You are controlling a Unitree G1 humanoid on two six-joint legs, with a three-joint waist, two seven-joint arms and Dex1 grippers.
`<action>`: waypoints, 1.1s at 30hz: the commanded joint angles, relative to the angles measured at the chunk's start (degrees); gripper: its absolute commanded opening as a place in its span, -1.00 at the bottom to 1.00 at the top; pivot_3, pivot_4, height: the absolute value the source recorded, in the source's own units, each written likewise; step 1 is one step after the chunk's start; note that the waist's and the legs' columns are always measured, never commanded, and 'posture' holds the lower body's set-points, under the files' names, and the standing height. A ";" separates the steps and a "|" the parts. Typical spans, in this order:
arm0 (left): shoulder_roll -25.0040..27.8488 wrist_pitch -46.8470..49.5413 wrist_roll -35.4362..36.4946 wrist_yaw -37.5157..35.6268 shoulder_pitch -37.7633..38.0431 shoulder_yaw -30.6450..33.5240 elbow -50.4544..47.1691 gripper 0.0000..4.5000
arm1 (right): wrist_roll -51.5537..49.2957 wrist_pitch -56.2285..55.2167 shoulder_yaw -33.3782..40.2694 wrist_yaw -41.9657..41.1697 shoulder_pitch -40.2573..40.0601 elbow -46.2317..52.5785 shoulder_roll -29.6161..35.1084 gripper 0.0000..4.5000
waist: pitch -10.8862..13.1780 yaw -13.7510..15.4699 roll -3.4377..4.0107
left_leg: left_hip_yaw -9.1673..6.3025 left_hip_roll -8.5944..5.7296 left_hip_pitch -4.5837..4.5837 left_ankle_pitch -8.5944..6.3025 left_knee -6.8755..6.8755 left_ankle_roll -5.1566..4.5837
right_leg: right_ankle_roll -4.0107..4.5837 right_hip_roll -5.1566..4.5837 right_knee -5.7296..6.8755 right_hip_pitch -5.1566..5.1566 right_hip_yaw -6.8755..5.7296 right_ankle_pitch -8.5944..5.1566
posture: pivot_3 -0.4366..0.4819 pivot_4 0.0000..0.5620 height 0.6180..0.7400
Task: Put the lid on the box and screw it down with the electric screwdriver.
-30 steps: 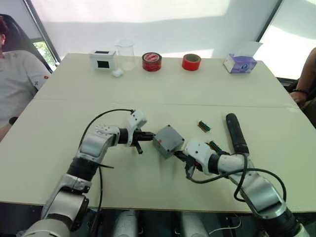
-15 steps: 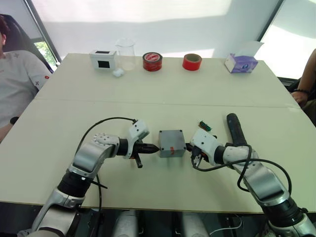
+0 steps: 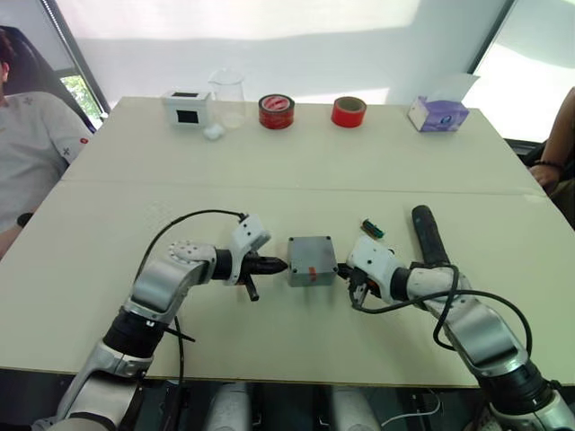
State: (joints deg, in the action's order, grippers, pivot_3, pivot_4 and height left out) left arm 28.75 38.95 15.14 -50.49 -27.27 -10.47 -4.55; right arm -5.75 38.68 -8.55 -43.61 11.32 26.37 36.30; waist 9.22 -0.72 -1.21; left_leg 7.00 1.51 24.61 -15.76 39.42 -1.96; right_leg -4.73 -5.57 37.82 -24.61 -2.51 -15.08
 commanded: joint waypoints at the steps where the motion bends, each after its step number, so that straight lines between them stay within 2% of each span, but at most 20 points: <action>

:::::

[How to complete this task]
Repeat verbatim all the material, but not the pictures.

[Exercise output]
You are controlling a Unitree G1 humanoid on two six-joint legs, with a three-joint waist, two seven-joint arms and Dex1 grippers.
`<action>`: waypoints, 1.1s at 30hz: the commanded joint angles, relative to the angles measured at the chunk's start (degrees); gripper: its absolute commanded opening as a place in its span, -1.00 at the bottom to 1.00 at the top; pivot_3, pivot_4, height: the absolute value the source recorded, in the source's own units, each written likewise; step 1 is one step after the chunk's start; note that the waist's and the legs' columns are always measured, never commanded, and 'posture' holds the lower body's set-points, under the files' names, and the standing height. A ";" separates the steps and a "|" the parts. Typical spans, in this order:
arm0 (left): shoulder_roll -25.0040..27.8488 wrist_pitch -46.8470..49.5413 wrist_roll -35.4362..36.4946 wrist_yaw -37.5157..35.6268 shoulder_pitch -37.7633..38.0431 shoulder_yaw -30.6450..33.5240 elbow -50.4544..47.1691 gripper 0.0000..4.5000
arm1 (right): wrist_roll -51.5537..49.2957 wrist_pitch -56.2285..55.2167 shoulder_yaw -33.3782..40.2694 wrist_yaw -41.9657..41.1697 shoulder_pitch -40.2573..40.0601 elbow -46.2317..52.5785 shoulder_roll -29.6161..35.1084 gripper 0.0000..4.5000
waist: pitch -10.8862..13.1780 yaw -13.7510..15.4699 roll -3.4377..4.0107
left_leg: left_hip_yaw -9.1673..6.3025 left_hip_roll -8.5944..5.7296 left_hip_pitch -4.5837..4.5837 left_ankle_pitch -8.5944..6.3025 left_knee -6.8755..6.8755 left_ankle_roll -5.1566..4.5837
right_leg: right_ankle_roll -4.0107..4.5837 right_hip_roll -5.1566..4.5837 right_knee -5.7296..6.8755 right_hip_pitch -5.1566..5.1566 right_hip_yaw -6.8755..5.7296 right_ankle_pitch -8.5944..5.1566
posture: pivot_3 -0.4366..0.4819 pivot_4 0.0000..0.5620 height 0.6180..0.7400
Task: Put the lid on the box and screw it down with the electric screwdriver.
-30 steps: 
-15 steps: 
+0 steps: 
State: (joints deg, in the action's order, grippers, pivot_3, pivot_4 and height left out) left arm 28.75 38.95 15.14 -50.49 -27.27 -10.47 -4.55; right arm -5.75 38.68 -8.55 -43.61 11.32 26.37 36.30; waist 9.22 -0.72 -1.21; left_leg 7.00 1.51 24.61 -15.76 39.42 -1.96; right_leg -4.73 -5.57 37.82 -24.61 -2.51 -15.08
 commanded: joint waypoints at the steps where the motion bends, each after its step number, so that straight lines between them stay within 2% of each span, but at most 20 points: <action>

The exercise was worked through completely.